Seattle investors back Battlesnake, makers of a growing game that turns coding into competition

“Battlesnake” action during a tournament broadcast on Twitch. (Battlesnake Image)

Programmers looking to experiment or get better at the tools and technology that they use for their day jobs are turning to a competitive game called “Battlesnake” — made by a company of the same name — to earn bragging rights among a community of coders. Now Battlesnake is turning to Seattle investors for new funding to help the startup expand its reach.

Madrona Venture Group led a $1.5 million round for Victoria, B.C.-based Battlesnake, the company announced Wednesday. Liquid 2, Ascend, 200 OK, and angel investors including Jason Warner (former CTO of GitHub) and Chris Aniszczyk (CTO of Linux Foundation) also participated.

Battlesnake originated in the Pacific Northwest as a developer recruiting event in 2015, and by 2019 the flagship Battlesnake Tournament in Victoria drew 1,200 developers and another 1,000 spectators intrigued by the e-sports-like drama of watching competitors compete with their coded snakes.

Battlesnake co-founder and CEO Brad Van Vugt. (Battlesnake Photo)

Co-founder and CEO Brad Van Vugt told Mekhato that “Battlesnake” sits at a “weird intersection between gaming and programming.” At its core, it’s a game that experienced programmers use to explore new ideas and new algorithms and new technologies.

“It’s not education, we’re not teaching folks to program,” Van Vugt said. “If you want to learn to code there’s lots of ways to get there. We’re specifically serving mid-career and further-along developers that are looking for ways to engage with new technologies. It’s mostly for fun.”

When the pandemic derailed in-person events in 2020, Battlesnake went completely online and gave programmers stuck at home the ability to connect with each other and compete for prizes. The community has grown to some 10,000 developers around the world.

Amazon Web Services hosted a tournament for all of its North American interns over the summer and AWS Program Manager Chelsea Stumm called the experience a “friendly, welcoming, and challenging way to build real programming experience both inside the company and in the broader developer community.”

A post on the AWS Machine Learning Blog does a deep dive on how to use Amazon’s SageMaker cloud machine learning platform to compete in the game.

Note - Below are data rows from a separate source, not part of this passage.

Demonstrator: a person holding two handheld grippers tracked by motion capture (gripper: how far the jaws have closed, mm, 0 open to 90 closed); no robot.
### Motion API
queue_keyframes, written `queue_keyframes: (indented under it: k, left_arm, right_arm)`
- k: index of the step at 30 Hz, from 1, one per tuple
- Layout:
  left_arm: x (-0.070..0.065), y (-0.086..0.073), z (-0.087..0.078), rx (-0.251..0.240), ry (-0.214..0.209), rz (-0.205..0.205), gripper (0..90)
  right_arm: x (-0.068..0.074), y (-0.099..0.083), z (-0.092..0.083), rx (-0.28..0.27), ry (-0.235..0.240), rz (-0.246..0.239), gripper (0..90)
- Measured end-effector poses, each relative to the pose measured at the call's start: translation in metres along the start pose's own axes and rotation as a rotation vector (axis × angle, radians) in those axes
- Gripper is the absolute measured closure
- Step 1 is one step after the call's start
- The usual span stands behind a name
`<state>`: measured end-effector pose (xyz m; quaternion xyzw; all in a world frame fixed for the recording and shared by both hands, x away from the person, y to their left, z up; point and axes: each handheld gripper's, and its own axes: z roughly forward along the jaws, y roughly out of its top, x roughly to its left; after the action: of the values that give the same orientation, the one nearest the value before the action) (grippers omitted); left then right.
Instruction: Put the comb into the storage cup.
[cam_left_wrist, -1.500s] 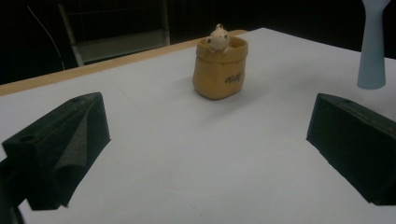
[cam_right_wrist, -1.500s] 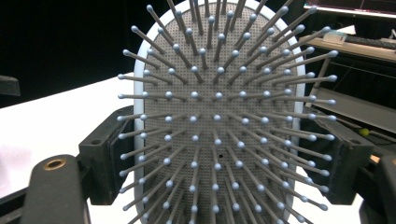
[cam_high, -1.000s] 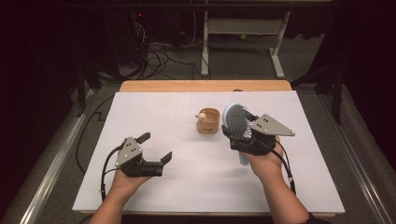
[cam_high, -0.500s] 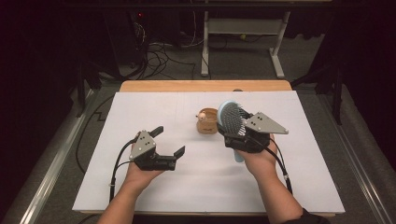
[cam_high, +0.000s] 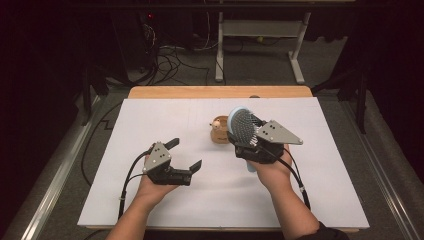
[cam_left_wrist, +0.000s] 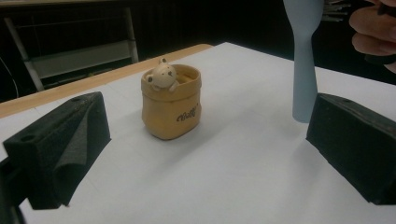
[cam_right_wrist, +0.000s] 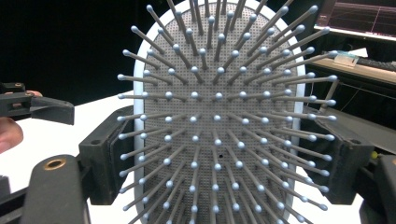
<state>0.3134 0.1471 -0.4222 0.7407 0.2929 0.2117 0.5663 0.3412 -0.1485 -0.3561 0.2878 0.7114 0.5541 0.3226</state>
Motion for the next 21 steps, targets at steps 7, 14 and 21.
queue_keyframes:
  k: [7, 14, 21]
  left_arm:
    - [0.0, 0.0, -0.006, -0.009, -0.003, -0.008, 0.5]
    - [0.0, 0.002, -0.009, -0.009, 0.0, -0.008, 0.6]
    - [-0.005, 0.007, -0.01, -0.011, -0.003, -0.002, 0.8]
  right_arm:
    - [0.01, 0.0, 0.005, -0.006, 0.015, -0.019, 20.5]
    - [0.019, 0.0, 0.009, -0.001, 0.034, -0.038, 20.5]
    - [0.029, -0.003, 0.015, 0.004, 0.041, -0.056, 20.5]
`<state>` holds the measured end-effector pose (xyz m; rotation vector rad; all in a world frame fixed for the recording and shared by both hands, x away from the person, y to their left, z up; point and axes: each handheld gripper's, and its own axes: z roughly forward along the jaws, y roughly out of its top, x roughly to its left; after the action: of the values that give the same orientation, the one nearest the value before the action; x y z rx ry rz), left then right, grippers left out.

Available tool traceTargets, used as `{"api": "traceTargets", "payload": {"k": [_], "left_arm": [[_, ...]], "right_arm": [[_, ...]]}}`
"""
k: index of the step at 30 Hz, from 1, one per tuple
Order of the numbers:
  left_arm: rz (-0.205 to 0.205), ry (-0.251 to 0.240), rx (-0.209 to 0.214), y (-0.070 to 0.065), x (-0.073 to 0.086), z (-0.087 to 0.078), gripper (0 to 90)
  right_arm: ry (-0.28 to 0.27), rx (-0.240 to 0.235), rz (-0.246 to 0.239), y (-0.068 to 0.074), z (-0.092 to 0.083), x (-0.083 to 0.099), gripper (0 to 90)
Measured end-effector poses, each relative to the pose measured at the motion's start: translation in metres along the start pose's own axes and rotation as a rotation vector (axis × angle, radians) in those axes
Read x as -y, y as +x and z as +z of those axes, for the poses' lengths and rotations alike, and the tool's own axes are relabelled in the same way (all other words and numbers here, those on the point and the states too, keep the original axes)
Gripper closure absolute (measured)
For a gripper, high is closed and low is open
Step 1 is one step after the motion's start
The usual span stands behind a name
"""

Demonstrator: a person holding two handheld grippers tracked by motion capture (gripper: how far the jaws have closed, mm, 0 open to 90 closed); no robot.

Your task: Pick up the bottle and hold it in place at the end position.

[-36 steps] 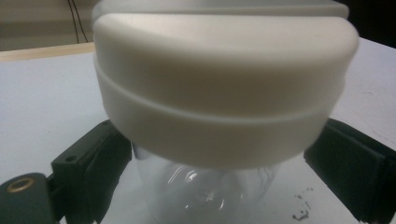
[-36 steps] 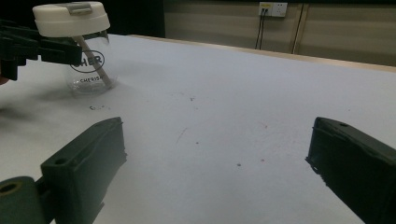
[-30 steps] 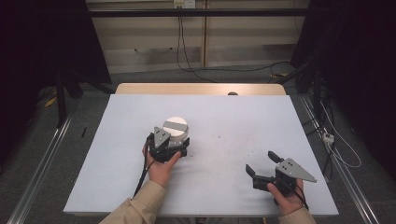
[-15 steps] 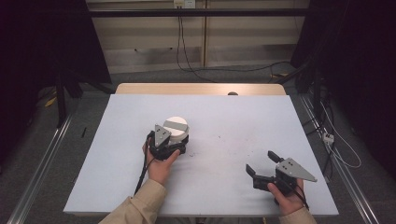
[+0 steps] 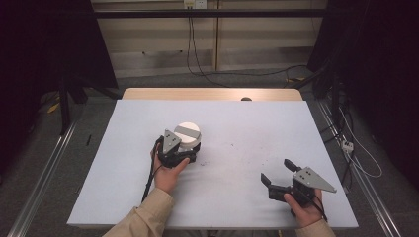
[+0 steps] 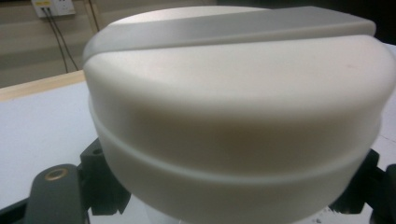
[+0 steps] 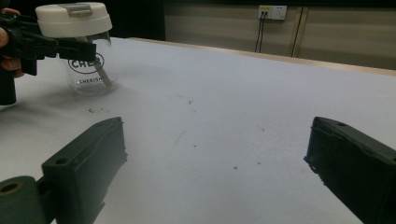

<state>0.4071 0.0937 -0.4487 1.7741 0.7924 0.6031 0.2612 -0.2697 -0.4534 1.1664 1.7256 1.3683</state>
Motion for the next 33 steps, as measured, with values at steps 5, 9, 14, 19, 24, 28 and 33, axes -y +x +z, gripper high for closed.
{"api": "traceTargets", "payload": {"k": [5,9,14,19,24,28,33], "left_arm": [[0.013,-0.012,0.046,-0.001,-0.006,0.005,18.4],[0.023,-0.013,0.074,-0.003,-0.009,0.01,18.4],[0.029,-0.012,0.111,-0.005,-0.012,0.017,18.4],[0.034,-0.006,0.128,-0.005,-0.013,0.024,18.4],[0.029,-0.005,0.144,-0.005,-0.011,0.03,18.4],[0.038,0.001,0.16,-0.003,-0.013,0.033,18.4],[0.048,-0.009,0.172,-0.005,-0.018,0.039,18.5]], "right_arm": [[0.003,-0.002,-0.001,0.0,0.0,0.0,4.4],[0.001,-0.001,-0.001,0.0,0.0,0.0,4.4],[0.003,0.0,0.002,0.0,0.0,0.0,4.4],[0.001,0.001,-0.002,0.0,0.0,0.0,4.4],[0.0,0.0,0.002,0.0,0.0,0.0,4.3],[0.0,-0.003,0.0,0.0,0.0,-0.001,4.4],[-0.002,-0.001,0.0,-0.001,0.0,0.0,4.3]]}}
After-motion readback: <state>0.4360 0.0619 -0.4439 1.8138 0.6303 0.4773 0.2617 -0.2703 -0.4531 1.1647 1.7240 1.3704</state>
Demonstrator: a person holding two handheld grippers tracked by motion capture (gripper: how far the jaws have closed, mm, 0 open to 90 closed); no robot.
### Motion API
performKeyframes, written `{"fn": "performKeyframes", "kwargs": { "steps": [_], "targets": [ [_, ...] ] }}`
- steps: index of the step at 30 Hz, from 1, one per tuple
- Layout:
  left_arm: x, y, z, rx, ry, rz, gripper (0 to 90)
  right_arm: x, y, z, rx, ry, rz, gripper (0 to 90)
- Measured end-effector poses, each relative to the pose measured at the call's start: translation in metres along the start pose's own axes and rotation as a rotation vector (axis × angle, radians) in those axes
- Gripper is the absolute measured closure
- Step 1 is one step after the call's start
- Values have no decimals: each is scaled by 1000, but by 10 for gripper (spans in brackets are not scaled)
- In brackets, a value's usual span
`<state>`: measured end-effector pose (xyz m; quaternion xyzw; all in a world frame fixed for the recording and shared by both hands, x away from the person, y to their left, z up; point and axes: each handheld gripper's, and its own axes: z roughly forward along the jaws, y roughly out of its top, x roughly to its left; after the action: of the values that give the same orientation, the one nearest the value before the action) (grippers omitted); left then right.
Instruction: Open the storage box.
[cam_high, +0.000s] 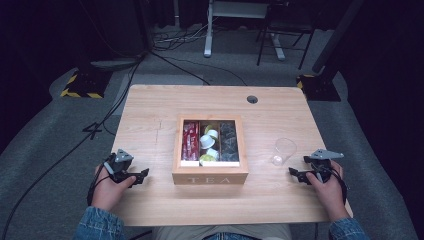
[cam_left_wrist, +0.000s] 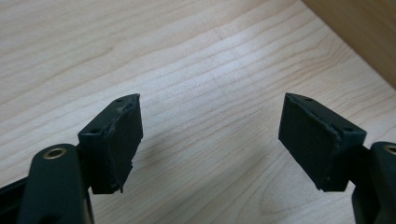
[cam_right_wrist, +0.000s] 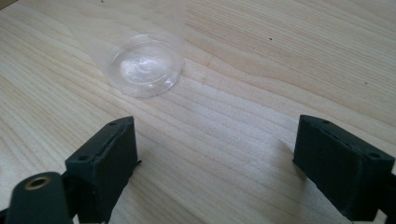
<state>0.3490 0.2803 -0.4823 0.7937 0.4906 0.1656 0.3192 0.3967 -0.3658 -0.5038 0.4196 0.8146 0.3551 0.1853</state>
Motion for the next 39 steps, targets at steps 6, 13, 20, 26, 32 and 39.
{"fn": "performKeyframes", "kwargs": {
  "steps": [6,13,20,26,32,39],
  "targets": [
    [-6,9,-11,-22,-9,24,239,0,0,0,0,0,0,134],
    [-19,21,-26,-59,-38,65,253,0,0,0,0,6,-3,133],
    [-26,27,-34,-91,-63,77,254,0,0,0,0,6,-4,133],
    [-33,31,-37,-105,-86,80,256,0,0,0,0,6,-4,133],
    [-49,38,-37,-120,-147,112,259,1,-1,-1,-1,8,-6,134],
    [-75,51,-33,-135,-213,190,260,2,-1,-2,0,9,-8,135]
  ]
}}
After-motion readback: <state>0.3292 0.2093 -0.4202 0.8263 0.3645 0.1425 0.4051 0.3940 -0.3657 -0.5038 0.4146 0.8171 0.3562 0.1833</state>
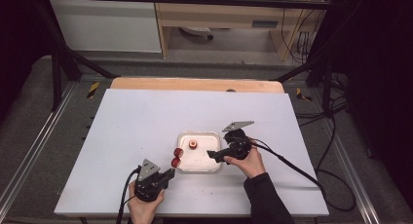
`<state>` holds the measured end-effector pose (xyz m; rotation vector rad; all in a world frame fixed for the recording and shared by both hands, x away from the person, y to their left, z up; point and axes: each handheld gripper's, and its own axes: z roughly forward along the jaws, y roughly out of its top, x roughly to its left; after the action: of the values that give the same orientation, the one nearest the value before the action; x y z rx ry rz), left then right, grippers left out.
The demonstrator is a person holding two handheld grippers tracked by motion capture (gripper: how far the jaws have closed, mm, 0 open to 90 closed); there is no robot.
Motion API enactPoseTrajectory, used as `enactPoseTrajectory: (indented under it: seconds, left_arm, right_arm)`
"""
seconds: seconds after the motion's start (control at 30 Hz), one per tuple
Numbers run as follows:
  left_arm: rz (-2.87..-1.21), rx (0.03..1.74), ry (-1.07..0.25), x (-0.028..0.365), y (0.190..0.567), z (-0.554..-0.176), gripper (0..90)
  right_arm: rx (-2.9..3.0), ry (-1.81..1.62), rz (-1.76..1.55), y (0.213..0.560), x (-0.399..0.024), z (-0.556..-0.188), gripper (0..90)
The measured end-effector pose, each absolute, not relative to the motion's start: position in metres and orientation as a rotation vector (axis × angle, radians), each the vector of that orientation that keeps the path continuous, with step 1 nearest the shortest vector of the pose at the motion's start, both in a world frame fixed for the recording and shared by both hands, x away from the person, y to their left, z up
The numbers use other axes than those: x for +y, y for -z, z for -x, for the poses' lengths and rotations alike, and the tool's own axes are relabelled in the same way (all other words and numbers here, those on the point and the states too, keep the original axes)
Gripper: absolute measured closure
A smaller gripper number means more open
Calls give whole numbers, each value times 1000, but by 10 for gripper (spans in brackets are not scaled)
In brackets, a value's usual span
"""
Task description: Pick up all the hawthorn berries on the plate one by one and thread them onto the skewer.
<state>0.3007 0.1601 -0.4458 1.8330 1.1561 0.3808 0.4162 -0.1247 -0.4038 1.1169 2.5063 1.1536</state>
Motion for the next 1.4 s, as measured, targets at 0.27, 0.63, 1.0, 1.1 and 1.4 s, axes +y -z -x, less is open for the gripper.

As a phenomenon, “Battlesnake” the game is kind of a two-headed monster. At one end is a group of very skilled developers who are very secretive about their algorithms, using a variety programming languages, tech stacks and cloud providers to compete and become celebrities of sorts in the developer community. At the other end is a less competitive, more collaborative “Battlesnake” where devs discuss tech and share resources to help each other build better snakes.

The game itself basically involves snakes on a grid eating food, outmaneuvering each other and trying to stay alive as long as possible. Each snake is controlled remotely by a web server or an AI or whatever tech stack the particular programmer has chosen.

The six-person startup produces shows on Amazon-owned Twitch, and Van Vugt views the competition as more accessible to the average viewer than e-sports games such as “StarCraft” or “League of Legends.”

“What we’ve found is the game mechanics of competitive, multiplayer ‘Battlesnake’ are so simple that anyone can watch and understand and immediately understand why one strategy is better than another or why one snake is beating another snake definitively,” Van Vugt said.

The crowd of developers at a Battlesnake tournament in 2019. (Battlesnake Photo)

The new funding will help Battlesnake, whose fall league is about to start, meet increased demand for events and competitions from various communities such a university clubs or engineering teams at companies that want to use the platform to learn and try things internally.

Van Vugt sees lots of room for growth, mentioning massively popular games such as “Minecraft” and “Roblox” and the communities that have grown up around them. Learning about programming strategies and algorithms should be fun and entertaining.

The skill involved and the unique nature of competing and winning at the game can also be an added feather in a programmer’s career cap. Some add their “Battlesnake” success to their GitHub and LinkedIn profiles or their resumes. The backstories and storylines that come with being involved in the game build personality behind the developers, which Van Vugt said then they can take to potential employers or to other communities.

“It’s really interesting to recruiters,” Van Vugt said. “This isn’t like a brain teaser. This isn’t a LeetCode or a HackerRank where you’re doing little one-off puzzles. It’s a really big, hairy, open-ended problem that you can solve however you want and then show results against it.”